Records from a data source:

********

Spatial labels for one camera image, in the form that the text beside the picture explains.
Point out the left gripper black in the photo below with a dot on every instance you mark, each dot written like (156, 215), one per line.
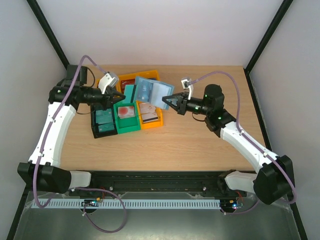
(112, 101)

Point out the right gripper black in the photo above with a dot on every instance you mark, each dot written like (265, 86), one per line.
(180, 104)

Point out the blue card holder wallet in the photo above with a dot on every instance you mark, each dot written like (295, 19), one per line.
(152, 91)

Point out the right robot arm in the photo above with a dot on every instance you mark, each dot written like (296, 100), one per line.
(219, 121)

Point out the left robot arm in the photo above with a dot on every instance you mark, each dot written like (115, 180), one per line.
(42, 172)

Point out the teal vip card stack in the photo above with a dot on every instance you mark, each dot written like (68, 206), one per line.
(103, 116)
(107, 127)

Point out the white red circle card stack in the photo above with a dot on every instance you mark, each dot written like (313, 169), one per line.
(125, 112)

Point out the white pink VIP card stack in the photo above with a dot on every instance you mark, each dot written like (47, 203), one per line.
(146, 108)

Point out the magnetic stripe white card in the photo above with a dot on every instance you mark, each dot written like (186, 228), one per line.
(149, 117)

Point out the yellow bin back left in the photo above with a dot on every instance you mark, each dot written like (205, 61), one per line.
(107, 82)

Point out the yellow bin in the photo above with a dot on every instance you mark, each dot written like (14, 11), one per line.
(155, 124)
(107, 82)
(125, 79)
(149, 74)

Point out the yellow bin front right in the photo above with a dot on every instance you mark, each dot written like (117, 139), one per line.
(155, 124)

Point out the yellow bin back middle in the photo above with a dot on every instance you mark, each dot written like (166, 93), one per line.
(125, 79)

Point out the yellow bin back right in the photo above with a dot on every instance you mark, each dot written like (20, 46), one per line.
(149, 74)

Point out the green bin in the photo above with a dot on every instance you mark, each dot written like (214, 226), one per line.
(126, 125)

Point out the black bin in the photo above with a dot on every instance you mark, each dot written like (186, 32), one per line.
(94, 125)

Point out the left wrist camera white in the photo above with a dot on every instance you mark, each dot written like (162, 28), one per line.
(109, 75)

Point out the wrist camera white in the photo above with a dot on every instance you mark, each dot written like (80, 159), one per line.
(188, 85)
(109, 75)

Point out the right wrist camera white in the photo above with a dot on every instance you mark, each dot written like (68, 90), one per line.
(188, 85)

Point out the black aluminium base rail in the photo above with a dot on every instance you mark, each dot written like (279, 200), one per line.
(160, 181)

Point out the left black frame post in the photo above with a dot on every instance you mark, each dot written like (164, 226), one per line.
(42, 20)

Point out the black frame post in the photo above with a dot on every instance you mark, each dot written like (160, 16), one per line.
(42, 20)
(275, 22)

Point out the white slotted cable duct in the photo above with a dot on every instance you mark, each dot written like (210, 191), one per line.
(136, 204)

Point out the right black frame post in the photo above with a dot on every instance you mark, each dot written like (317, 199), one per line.
(275, 22)

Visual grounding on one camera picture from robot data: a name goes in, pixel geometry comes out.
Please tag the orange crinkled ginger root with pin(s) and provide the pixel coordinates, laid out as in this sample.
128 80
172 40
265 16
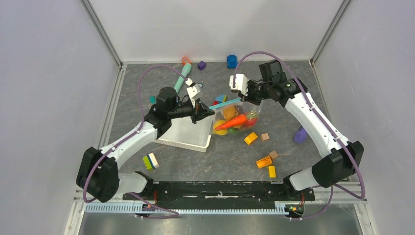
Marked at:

********

TASK STATEMENT:
Only the number should be given: how many lines in the data contain the string "picture".

EXERCISE ANSWER:
2